Sylvia Henry of Greensboro is a case in point. She says she paid $35 and $45 for her five tickets (listed as "good seats"), but now says she may have to settle for $25 each and take a loss.

"I've had plenty of calls but not buyers yet," she says of the tickets she wanted to get $50 for.

"I paid $45 for two of them and $35 for the other three and now I'm asking $35 for the lot of them. But I may have to take $25 if I can't find anybody to buy them in a hurry."

Miss Henry says she ended up with so many tickets, "because I just kept buying them and buying them until I got the best seat I could afford."

She did not say where that best seat she could afford is, but added if she had the money she could have been front and center tonight.

"I talked to some man who said he'd sell me a front row seat for $250," she says . "But I just told him he was crazy - I wasn't going to pay $250, even for Elvis."

But Miss Henry adds she doesn't intend to let her lack of success in selling the tickets spoil her fun tonight when Elvis takes the stage in Memorial Coliseum.

"Oh, I will have fun, you can count on that," she says. "I'll have fun if I have to light my cigarettes with the extra tickets."

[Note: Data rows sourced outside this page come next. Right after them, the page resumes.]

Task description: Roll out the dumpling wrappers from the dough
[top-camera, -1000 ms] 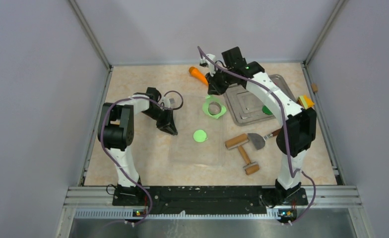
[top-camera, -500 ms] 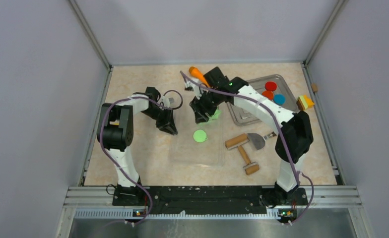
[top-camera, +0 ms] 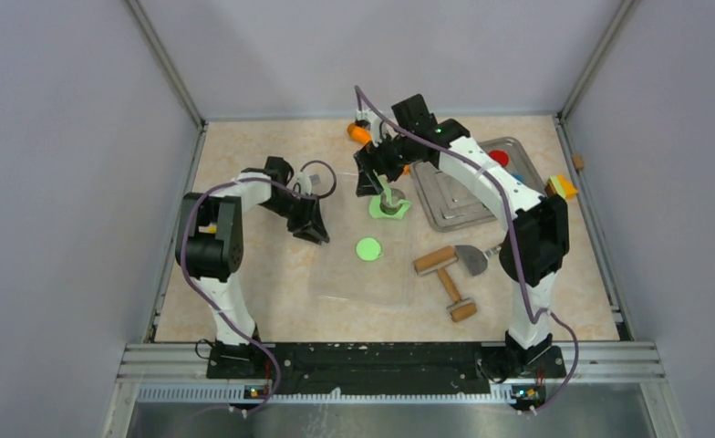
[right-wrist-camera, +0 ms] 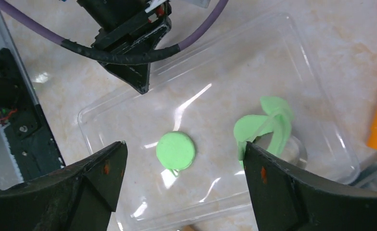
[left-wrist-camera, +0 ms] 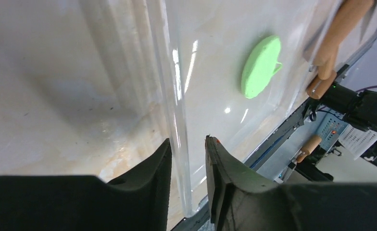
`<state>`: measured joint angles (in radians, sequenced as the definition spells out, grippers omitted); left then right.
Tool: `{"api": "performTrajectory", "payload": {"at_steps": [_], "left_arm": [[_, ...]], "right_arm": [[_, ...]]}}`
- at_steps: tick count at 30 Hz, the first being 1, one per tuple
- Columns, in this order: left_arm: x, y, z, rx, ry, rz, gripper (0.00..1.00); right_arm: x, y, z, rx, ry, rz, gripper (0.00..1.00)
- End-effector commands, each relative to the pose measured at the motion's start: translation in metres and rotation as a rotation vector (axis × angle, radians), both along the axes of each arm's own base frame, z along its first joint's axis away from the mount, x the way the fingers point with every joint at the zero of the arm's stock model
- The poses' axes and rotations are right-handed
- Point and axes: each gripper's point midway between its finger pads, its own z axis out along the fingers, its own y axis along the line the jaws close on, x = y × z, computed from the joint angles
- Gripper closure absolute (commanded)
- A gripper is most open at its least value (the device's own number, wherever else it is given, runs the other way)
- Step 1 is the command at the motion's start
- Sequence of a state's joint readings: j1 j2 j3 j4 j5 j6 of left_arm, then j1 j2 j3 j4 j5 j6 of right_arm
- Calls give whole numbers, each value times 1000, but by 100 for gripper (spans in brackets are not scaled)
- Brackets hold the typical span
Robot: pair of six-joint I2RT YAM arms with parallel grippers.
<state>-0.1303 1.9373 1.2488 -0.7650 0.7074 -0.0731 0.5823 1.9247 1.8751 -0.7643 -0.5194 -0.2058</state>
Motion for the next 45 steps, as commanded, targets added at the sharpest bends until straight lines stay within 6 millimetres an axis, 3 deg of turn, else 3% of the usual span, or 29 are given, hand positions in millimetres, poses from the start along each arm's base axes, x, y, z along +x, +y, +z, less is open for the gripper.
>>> {"api": "performTrajectory", "payload": {"at_steps": [1,7,12,17,22,25,36,45], "left_arm": [[27,-16,65,-157,-269,-35,63],[62,-28,129,-264,-628,-2,46],[85,-41,153,-368,-629,43,42],[104,-55,150,-438,-554,75,41],[109,-81,151,-544,-499,-19,39],[107,-97,155,-579,-481,-72,31],[102,-133,139,-618,-401,-124,31],[112,-137,133,-609,-385,-81,32]], "right_arm": [[3,6,25,174,156,-45,7],[-8,2,15,310,467,-120,6],[-7,-1,6,309,485,-134,6],[7,-4,-1,273,426,-183,5],[22,-7,-13,214,367,-231,5],[25,-7,-19,197,354,-236,5],[17,12,-15,214,344,-165,4],[10,18,-17,211,352,-148,5]]}}
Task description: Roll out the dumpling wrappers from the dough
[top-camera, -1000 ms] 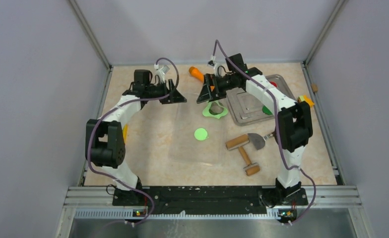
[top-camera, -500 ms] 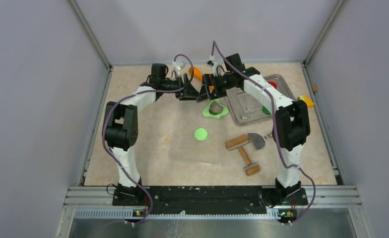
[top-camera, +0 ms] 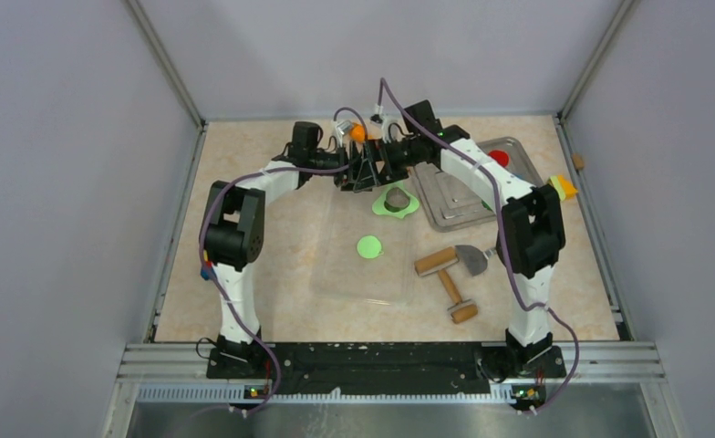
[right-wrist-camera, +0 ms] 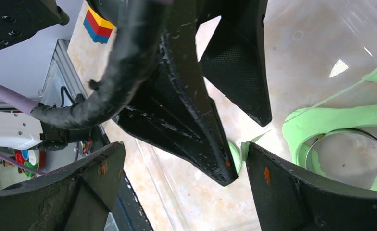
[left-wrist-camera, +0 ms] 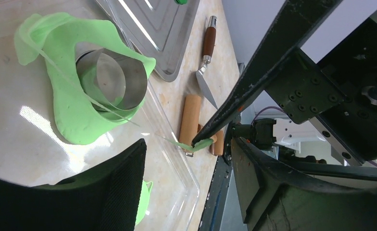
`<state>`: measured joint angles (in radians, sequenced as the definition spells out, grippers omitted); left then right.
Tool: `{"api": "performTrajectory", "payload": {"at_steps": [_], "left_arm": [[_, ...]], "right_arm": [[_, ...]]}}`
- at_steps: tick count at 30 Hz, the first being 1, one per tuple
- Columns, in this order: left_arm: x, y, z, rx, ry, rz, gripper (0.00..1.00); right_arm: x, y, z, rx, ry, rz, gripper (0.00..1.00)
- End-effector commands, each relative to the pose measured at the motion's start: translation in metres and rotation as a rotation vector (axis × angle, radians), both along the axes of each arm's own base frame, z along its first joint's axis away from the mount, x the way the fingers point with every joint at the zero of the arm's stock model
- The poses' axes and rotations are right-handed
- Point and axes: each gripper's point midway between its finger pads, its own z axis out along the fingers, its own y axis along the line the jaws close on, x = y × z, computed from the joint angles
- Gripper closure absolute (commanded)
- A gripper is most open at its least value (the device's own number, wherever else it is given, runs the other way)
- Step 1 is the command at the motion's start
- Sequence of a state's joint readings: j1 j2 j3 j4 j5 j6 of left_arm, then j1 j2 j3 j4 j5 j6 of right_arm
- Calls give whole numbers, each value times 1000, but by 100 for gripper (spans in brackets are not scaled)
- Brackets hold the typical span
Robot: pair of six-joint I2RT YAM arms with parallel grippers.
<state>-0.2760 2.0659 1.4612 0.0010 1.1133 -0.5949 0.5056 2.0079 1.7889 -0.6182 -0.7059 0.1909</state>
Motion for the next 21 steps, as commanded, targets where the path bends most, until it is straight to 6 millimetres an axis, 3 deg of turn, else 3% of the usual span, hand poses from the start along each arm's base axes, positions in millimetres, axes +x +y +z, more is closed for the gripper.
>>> {"api": "performTrajectory", "payload": {"at_steps": [1,8,21], "left_arm": [[16,-5,18,-23,-71,25,33],[28,1,-6,59,-27,114,36],[28,20,-50,255,11,178,39]], "right_arm": [[4,11,16,39,-55,30,5],[2,10,17,37,-58,33,7],[3,7,22,23,-87,31,8]]}}
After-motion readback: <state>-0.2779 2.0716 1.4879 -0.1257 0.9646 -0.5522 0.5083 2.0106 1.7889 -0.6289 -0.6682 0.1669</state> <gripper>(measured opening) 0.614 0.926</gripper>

Miss Henry would probably have had better luck in getting rid of her tickets if she had followed the lead of Mr. and Mrs. Grover Faulkner who offered two tickets "on row 18, on floor" for $25 each and "sold them the first day," according to Mrs. Faulkner.

"We didn't have any trouble getting rid of them for that price and they went in a hurry," she says.

Mrs. Faulkner says she and her husband had originally planned to go to the show, but "he works at the rubber plant and has been out on strike for four months.

"We decided we needed the money more than we needed to go to the show."

She adds, however, that has already seen Elvis twice and takes some consolation in that: "it's not like we've never seen him before."

Denise and Jeffrey Crawford took another approach and were met with mixed results. They advertised their eight tickets for "$50 each or best offer" and added that they are "Good to very good seats."

But by this morning, they had sold only one of them for the top price, although Crawford added, "we're going to sell five others today for $40 and $30 to some people who have called us."

The Crawfords' luck is much better than that of Ray Bigham, who is advertising six tickets at a flat $50 each, but has yet to sell any of them.

"I guess I'm asking too much," admits Bigham, who says he has excess tickets, "because my two oldest sons say they don't want to go.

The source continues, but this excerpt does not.